(TASK TO COMPLETE) The required result is an exact copy of the lines beginning at the line that contains "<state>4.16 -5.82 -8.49" and ending at the last line of the material below.

(DATASET EXCERPT)
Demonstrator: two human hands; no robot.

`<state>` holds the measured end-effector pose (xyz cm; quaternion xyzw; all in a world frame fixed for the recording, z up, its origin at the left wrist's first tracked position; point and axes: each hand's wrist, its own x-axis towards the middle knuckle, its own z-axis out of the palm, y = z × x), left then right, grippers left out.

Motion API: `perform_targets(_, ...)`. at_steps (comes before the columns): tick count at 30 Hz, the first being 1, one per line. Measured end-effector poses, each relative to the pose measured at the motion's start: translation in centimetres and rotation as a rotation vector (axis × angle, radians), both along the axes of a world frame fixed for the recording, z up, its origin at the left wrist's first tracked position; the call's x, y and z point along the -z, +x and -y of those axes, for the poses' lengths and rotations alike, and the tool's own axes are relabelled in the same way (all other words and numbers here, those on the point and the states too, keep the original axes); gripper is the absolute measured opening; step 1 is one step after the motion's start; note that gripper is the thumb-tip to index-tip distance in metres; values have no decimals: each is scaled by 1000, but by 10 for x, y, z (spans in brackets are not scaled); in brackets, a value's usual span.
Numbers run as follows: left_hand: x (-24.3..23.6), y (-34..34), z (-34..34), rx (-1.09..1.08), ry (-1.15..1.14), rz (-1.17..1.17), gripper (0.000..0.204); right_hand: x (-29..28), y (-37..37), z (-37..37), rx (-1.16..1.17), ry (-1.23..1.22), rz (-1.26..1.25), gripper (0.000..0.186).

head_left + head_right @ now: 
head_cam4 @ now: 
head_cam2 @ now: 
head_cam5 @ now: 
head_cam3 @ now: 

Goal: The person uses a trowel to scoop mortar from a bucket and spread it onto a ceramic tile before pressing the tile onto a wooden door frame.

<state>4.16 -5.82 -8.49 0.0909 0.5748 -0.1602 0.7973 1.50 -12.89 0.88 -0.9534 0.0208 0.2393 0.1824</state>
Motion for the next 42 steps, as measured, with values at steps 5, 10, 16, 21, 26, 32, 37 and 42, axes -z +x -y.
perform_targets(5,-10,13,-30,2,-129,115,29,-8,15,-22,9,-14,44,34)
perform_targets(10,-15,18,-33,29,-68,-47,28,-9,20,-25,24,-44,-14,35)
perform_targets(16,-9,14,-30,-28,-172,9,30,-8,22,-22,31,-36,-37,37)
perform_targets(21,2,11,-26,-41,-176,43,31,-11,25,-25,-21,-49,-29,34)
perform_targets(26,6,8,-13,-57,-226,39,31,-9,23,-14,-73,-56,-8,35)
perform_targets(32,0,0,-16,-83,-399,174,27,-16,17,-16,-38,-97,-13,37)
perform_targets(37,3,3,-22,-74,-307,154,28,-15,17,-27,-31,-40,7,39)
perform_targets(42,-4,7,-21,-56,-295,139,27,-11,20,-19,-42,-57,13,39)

(ANSWER BELOW)
<state>4.16 -5.82 -8.49 0.0909 0.5748 -0.1602 0.7973 1.50 -12.89 0.88 -0.9534 0.0208 0.2393 0.1824</state>
Motion for the next 42 steps, as measured, with values at steps 5, 10, 16, 21, 26, 32, 37 and 42, axes -z +x -y.
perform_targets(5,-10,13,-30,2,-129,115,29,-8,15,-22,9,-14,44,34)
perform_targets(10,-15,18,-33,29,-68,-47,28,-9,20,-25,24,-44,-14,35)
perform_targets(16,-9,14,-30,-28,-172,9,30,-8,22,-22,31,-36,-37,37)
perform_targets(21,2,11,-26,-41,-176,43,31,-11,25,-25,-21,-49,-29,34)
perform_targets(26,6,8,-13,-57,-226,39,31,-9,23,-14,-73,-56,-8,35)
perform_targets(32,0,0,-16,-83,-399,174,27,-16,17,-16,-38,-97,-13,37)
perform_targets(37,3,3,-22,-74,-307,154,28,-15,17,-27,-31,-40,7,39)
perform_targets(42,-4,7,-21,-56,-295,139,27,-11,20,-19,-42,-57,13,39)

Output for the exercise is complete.